Semua orang yang ada di ruang keluarga tercengang. Termasuk saya sendiri. Padahal, saya tidak meminta kedua orang tua saya untuk menemui kedua orang tua Rahma. Saya melihat kak Nisya melirik ke arah saya dan Radit secara bergantian.

"Ayah, apa ayah dan ibu tidak terlalu memaksakan Rahma dan keluarganya?" protes kak Nisya.

"Nisya, kami ingin nak Rahma menjadi istri Ramdan, lagi. Hanya Rahma yang akan bisa menerima Ramdan dan anak-anaknya," ucap ibu. Saya cukup tertegun mendengar perkataan ibu.

"Bu. Banyak wanita di luar sana yang seperti Rahma, yang akan menerima Fahri dan anak-anaknya dengan apa adanya. Apa ibu tidak memikirkan luka yang dimiliki oleh Rahma dan Fahri? Apa mereka akan bisa bertahan dengan luka yang sama, yang masih mereka miliki di lubuk hati mereka? Bagaimana kalau mereka tidak bahagia dan memiliki luka baru?"

Saya yang mendengar perkataan kak Nisya, seketika langsung menyayat hati saya. Di sisi lain, saya merasa disadarkan oleh fakta dan setuju dengan perkataan kak Nisya, namun di sisi satunya lagi, saya masih merasa berat hati untuk melepaskan Rahma dan berharap Rahma kembali bersanding dengan saya.

"Bukankah, jika luka bertemu luka akan bisa sembuh nantinya? Karena akan saling memahami dan mengerti satu sama lain, akan saling berusaha untuk memperbaiki kesalahan yang ada, dan ujungnya akan saling menyembuhkan?" ucap saya asal bicara.

"Nisya, di sini ayah dan ibu hanya berusaha untuk membantu Fahri. Selebihnya, keputusan ada ditangan Rahma sendiri, nak. Jika Rahma menolak, kami tidak apa-apa, bagaimanapun Rahma sudah kami anggap sebagai anak kami sendiri," ucap ayah.

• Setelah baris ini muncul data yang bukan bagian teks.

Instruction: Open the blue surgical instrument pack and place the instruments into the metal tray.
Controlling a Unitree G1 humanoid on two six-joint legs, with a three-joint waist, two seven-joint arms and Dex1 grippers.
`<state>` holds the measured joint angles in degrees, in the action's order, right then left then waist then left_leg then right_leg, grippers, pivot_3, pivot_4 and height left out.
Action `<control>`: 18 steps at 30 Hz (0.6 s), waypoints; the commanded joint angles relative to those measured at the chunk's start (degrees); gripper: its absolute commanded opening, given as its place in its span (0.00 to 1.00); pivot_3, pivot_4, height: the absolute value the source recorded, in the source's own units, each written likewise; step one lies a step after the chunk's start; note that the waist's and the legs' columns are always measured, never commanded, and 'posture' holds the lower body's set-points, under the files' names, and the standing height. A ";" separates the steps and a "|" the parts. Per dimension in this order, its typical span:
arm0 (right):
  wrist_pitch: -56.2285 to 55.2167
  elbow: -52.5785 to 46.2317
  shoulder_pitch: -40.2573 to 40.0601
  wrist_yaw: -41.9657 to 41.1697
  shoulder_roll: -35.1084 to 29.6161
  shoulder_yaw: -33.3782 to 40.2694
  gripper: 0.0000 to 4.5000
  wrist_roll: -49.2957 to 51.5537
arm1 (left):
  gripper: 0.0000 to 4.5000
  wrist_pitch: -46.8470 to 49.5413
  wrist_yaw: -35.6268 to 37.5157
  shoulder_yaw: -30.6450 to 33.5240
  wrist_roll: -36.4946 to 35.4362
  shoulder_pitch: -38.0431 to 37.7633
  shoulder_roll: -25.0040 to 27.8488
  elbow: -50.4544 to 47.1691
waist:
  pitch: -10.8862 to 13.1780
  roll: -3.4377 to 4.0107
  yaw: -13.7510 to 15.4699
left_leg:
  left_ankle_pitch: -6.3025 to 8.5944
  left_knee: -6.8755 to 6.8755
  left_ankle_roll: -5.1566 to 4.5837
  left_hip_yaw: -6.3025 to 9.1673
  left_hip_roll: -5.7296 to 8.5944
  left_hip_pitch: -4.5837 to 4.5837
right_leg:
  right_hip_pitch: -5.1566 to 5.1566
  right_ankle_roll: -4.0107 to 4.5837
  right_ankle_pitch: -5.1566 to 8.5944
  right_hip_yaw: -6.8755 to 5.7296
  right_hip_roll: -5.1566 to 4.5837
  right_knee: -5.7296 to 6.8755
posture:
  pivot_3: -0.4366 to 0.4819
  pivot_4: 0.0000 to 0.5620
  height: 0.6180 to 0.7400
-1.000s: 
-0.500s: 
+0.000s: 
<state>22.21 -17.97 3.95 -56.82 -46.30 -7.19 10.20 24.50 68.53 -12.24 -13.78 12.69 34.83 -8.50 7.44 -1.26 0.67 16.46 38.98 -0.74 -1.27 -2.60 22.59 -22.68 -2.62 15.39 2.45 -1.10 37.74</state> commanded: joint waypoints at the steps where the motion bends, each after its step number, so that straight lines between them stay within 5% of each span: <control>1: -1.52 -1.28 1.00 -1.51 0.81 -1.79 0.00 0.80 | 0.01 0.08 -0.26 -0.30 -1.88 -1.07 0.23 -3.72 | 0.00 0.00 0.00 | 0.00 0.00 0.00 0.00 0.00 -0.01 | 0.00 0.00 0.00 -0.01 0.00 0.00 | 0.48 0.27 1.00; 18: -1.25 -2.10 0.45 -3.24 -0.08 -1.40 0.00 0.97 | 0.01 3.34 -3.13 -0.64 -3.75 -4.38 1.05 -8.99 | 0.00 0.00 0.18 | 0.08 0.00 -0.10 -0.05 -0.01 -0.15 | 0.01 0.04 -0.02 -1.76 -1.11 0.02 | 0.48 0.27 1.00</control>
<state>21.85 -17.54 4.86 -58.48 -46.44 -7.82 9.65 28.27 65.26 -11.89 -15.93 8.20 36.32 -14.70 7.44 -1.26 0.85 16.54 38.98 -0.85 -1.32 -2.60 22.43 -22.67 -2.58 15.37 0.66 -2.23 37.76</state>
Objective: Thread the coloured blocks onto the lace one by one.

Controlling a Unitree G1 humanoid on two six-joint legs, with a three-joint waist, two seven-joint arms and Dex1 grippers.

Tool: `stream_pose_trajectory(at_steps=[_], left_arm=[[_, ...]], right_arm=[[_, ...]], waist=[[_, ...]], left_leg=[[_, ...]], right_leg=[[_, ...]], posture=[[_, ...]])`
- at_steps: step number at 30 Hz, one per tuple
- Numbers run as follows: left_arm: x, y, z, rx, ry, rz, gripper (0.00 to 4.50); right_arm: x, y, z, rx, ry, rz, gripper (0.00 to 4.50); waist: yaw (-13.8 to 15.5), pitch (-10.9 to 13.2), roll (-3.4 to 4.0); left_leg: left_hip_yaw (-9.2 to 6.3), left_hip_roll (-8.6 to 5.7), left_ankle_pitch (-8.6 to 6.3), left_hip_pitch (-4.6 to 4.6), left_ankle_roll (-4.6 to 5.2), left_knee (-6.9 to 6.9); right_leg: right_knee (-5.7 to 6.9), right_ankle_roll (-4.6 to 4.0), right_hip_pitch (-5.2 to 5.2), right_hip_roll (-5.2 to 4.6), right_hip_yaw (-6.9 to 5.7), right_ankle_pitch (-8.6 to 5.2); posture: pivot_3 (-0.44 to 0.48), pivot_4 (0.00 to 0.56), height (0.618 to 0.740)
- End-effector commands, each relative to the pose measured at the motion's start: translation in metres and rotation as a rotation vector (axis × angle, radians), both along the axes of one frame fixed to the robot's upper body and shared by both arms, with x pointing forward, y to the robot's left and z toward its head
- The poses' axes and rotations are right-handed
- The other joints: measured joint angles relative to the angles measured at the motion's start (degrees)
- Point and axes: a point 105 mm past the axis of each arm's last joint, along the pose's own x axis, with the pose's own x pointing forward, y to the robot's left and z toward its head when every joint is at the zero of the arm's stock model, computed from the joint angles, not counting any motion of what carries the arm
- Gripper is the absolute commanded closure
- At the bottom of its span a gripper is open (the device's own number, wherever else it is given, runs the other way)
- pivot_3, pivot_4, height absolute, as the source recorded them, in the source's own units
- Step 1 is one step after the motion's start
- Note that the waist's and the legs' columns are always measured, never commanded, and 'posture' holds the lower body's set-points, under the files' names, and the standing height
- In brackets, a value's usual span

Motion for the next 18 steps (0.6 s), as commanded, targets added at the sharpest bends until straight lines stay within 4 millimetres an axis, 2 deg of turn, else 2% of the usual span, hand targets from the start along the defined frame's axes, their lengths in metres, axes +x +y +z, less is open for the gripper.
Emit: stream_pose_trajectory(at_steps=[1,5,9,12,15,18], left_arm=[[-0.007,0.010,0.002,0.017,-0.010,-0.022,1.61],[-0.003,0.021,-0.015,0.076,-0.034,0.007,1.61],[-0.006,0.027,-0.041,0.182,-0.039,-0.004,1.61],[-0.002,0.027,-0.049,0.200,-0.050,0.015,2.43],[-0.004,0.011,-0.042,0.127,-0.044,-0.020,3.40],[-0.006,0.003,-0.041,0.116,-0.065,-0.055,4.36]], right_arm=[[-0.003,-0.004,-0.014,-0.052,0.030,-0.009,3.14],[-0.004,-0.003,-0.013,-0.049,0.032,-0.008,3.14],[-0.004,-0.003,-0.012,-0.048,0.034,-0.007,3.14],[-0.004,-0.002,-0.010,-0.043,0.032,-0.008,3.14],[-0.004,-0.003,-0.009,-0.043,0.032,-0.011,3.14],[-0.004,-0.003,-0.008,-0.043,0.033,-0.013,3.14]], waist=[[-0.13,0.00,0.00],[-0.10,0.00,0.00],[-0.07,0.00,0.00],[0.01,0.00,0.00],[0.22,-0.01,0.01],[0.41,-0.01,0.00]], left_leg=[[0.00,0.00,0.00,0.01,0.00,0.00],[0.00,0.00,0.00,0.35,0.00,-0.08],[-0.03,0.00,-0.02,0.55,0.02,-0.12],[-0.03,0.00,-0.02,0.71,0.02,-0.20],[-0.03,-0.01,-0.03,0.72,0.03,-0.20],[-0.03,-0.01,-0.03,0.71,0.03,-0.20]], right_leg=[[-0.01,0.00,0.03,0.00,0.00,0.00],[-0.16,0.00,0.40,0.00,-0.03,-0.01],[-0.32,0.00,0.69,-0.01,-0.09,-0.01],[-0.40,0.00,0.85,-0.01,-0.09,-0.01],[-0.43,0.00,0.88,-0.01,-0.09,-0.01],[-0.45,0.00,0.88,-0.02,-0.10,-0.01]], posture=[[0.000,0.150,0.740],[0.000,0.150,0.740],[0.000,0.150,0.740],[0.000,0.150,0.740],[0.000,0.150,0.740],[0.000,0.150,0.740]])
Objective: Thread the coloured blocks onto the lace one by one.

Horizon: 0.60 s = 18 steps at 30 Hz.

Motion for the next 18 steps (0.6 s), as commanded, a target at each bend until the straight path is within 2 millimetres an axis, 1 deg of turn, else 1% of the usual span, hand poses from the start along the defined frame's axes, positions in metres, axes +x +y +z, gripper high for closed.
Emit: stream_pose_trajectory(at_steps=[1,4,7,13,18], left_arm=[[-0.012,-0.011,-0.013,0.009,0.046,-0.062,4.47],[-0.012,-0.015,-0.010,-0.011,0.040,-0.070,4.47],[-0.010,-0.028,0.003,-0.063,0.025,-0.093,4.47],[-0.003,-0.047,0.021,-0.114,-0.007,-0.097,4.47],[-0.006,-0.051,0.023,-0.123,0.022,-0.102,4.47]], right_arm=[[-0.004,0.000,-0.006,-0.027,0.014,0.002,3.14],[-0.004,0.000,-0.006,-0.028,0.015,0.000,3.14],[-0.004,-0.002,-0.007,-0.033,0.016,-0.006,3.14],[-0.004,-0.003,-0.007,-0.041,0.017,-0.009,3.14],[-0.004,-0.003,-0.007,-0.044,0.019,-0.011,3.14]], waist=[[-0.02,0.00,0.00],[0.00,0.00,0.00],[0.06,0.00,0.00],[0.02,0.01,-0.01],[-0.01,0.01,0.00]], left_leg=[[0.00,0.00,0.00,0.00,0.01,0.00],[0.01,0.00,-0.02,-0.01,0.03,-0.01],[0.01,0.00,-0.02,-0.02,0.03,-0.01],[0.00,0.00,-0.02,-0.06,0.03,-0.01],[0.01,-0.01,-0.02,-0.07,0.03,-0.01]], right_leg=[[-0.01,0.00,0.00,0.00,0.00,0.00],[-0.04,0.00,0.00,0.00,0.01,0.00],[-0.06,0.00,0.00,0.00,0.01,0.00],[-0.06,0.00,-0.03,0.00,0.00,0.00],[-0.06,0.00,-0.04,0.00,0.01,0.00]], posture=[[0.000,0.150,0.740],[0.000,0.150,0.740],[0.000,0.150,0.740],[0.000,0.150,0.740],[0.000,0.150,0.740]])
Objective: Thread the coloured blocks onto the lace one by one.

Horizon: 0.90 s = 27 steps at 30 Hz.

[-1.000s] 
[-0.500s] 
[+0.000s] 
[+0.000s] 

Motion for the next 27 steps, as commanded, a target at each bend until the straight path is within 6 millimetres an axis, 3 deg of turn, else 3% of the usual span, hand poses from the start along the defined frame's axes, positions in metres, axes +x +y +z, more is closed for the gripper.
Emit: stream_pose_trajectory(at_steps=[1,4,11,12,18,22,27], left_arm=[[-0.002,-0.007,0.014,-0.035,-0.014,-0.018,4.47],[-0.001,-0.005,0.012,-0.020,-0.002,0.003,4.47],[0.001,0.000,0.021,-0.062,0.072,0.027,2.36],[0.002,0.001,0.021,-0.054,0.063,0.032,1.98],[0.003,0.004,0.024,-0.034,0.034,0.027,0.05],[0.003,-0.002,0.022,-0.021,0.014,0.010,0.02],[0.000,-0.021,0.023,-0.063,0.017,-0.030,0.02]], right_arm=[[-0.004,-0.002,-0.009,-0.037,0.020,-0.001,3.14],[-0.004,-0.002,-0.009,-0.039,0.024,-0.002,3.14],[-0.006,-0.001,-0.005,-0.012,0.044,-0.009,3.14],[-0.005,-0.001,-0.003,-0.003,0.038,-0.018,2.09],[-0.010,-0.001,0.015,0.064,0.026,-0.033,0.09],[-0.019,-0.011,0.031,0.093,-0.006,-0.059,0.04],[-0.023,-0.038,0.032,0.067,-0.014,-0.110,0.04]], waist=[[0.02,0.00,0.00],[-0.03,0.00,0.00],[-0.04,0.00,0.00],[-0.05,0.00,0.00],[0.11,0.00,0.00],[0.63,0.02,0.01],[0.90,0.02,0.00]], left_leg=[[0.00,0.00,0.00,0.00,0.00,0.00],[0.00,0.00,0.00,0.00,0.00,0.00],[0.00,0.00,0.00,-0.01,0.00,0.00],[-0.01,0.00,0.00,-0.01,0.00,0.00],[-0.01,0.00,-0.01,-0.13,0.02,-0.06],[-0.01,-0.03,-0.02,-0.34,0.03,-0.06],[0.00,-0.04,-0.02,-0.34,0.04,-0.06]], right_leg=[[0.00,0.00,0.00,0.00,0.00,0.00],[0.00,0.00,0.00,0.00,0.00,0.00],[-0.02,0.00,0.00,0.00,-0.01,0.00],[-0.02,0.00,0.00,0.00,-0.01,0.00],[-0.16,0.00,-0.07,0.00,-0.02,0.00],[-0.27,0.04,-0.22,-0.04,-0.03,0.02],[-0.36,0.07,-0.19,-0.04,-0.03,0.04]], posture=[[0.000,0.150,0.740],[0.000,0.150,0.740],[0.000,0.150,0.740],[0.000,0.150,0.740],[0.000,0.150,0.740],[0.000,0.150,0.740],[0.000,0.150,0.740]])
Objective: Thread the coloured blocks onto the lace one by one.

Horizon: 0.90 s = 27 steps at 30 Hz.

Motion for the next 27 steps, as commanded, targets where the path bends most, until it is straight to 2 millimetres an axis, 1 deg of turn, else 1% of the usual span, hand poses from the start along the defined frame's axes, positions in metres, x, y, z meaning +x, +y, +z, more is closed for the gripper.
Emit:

"Nisya ngerti, ayah. Tapi, ayah. Kita tidak bisa memberi tekanan kepada Rahma seperti ini, ayah. Cukup Fahri yang menyelesaikan ini semua. Kita, cukup memperhatikan saja dan menasihati jika Fahri melakukan kesalahan. Jika masalah wanita mana yang mau menerima Fahri dan anak-anaknya, ada kok, di luar sana. Hanya saja kita belum memberikan kesempatan pada mereka. Terutama Fahri. Jika dia mau memberikan kesempatan untuk wanita itu, ada saja, kok."

Mas Didit menggenggam tangan kak Nisya, karena dia tahu kalau istrinya sedang emosi. Mas Didit tidak ingin istrinya marah, karena ternyata kak Nisya sedang mengandung anak ketiganya. Selain itu, karena sudah malam juga, dia tidak ingin anak-anak pada bangun karena bisa di bilang, masalah yang cukup tidak penting. Namun, penting bagi saya, karena menyangkut perasaan dan masa depan saya.

Saya melihat ke arah Radit yang sedari tadi hanya terdiam sambil menyimak. Saya yakin, Radit pasti merasa tidak nyaman dengan pembicaraan ini. Karena bagaimanapun, Rahma adalah wanita yang dia suka. Jadi, pasti ada rasa tidak suka dengan pembicaraan ini akibat rasa cemburunya.